▸ **Exercise requirements**:
Would you set down the data that follows, word for word, without any pictures?

▸ **Information shown**:
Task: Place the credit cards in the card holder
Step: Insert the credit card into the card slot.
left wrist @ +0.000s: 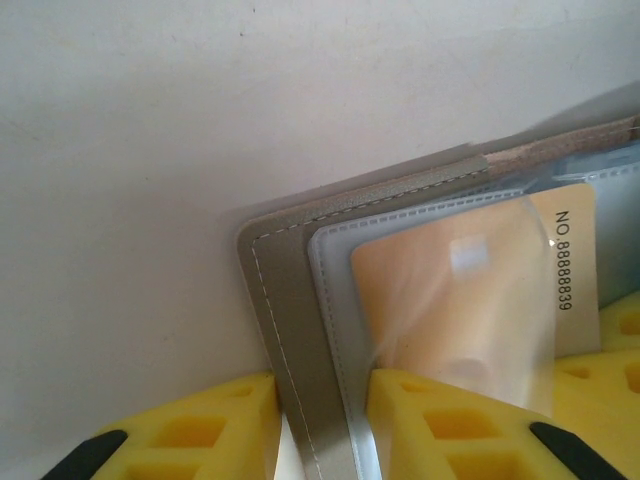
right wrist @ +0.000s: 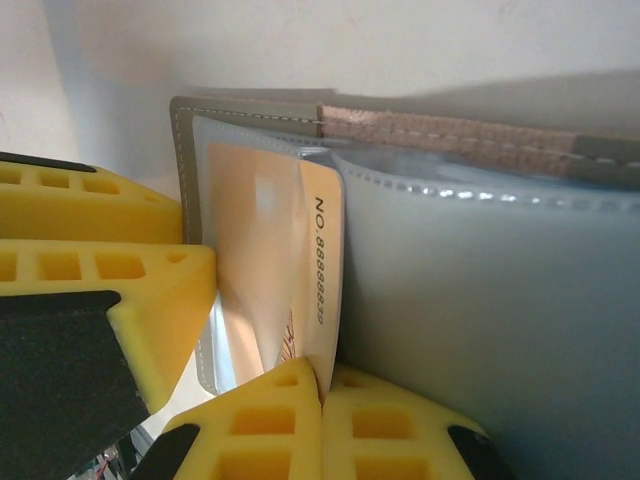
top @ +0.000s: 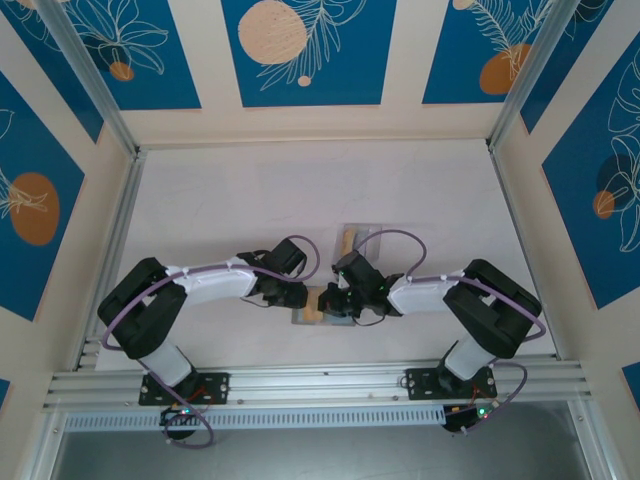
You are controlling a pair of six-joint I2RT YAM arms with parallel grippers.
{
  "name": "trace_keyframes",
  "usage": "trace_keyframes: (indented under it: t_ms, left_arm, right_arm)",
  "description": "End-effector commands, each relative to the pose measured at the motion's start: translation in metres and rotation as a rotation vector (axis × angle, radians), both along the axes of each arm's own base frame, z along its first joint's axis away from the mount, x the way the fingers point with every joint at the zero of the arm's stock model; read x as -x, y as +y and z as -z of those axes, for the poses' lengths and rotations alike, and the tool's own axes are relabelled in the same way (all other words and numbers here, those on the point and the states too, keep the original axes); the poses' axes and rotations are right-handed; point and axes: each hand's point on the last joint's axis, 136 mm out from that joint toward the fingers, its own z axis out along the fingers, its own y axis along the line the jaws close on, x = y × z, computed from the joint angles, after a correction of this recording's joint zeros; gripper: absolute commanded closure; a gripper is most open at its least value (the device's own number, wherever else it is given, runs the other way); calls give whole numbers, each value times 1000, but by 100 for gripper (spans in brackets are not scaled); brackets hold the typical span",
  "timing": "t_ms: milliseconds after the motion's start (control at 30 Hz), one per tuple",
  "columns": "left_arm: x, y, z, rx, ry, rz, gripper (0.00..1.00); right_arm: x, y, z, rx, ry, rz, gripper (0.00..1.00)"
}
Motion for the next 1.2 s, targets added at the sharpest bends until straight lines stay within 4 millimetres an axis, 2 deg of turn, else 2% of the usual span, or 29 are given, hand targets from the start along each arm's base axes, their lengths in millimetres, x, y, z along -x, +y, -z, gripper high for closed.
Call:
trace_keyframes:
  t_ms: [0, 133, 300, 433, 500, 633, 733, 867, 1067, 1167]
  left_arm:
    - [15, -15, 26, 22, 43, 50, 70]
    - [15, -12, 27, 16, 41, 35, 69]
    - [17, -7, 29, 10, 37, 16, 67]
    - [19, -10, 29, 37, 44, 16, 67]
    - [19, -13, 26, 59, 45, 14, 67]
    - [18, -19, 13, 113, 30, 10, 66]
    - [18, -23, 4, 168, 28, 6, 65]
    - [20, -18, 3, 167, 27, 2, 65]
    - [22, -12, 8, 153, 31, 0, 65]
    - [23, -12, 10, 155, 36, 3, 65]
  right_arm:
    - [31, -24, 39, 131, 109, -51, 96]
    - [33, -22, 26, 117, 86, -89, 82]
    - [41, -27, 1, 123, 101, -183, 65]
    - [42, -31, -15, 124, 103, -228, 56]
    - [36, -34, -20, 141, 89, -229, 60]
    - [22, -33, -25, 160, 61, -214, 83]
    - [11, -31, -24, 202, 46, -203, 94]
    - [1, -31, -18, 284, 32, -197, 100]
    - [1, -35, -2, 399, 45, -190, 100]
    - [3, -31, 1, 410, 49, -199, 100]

▸ **Result of the exercise**:
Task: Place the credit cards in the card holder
Step: Insert the credit card into the card slot.
left wrist @ +0.000s: 
right wrist @ +0.000s: 
top @ +0.000s: 
You are controlling a pair of six-joint I2RT YAM arms with parallel grippers.
{
  "name": "trace_keyframes",
  "usage": "trace_keyframes: (indented under it: t_ms, left_arm, right_arm)",
  "description": "End-effector commands, each relative to the pose measured at the motion's start: translation in metres and rotation as a rotation vector (axis × angle, radians), both along the axes of each arm's own base frame, z along its first joint's axis away from the mount, x the way the fingers point with every joint at the zero of the arm's stock model; read x as -x, y as +y and z as -z of those axes, for the poses' lengths and rotations alike, and the tool's own axes are relabelled in the same way (all other words and numbers here, those on the point and the states too, keep the original axes); the poses' axes and rotations are right-handed; point and axes: each hand's point on the last joint's axis, 136 mm out from that joint toward the fingers, its own z axis out along the fingers, its own y axis along the line the jaws close on, x = y × z, computed from the joint angles, after a correction of this recording's joint zeros; gripper: absolute commanded closure; a gripper is most open at its least value (the device's own number, wherever else it is given, runs the other way); calls give whole numbers, each value times 1000, but by 100 for gripper (spans in brackets are not scaled); brackets hold the typical span",
  "timing": "t_ms: milliseconds after the motion's start (control at 30 Hz), one per tuple",
  "columns": "left_arm: x, y, z, rx, ry, rz, gripper (0.00..1.00); right_arm: x, y, z, rx, ry, rz, gripper (0.00..1.00)"
}
Motion for the next 1.2 s, targets added at the sharpest bends until straight lines stay within 4 millimetres an axis, 2 deg of turn, else 2% of the usual span, or 29 are given, hand targets from the start along each arm's base axes, their lengths in millimetres, x, y, z along -x, +y, -z, gripper high for closed.
Call:
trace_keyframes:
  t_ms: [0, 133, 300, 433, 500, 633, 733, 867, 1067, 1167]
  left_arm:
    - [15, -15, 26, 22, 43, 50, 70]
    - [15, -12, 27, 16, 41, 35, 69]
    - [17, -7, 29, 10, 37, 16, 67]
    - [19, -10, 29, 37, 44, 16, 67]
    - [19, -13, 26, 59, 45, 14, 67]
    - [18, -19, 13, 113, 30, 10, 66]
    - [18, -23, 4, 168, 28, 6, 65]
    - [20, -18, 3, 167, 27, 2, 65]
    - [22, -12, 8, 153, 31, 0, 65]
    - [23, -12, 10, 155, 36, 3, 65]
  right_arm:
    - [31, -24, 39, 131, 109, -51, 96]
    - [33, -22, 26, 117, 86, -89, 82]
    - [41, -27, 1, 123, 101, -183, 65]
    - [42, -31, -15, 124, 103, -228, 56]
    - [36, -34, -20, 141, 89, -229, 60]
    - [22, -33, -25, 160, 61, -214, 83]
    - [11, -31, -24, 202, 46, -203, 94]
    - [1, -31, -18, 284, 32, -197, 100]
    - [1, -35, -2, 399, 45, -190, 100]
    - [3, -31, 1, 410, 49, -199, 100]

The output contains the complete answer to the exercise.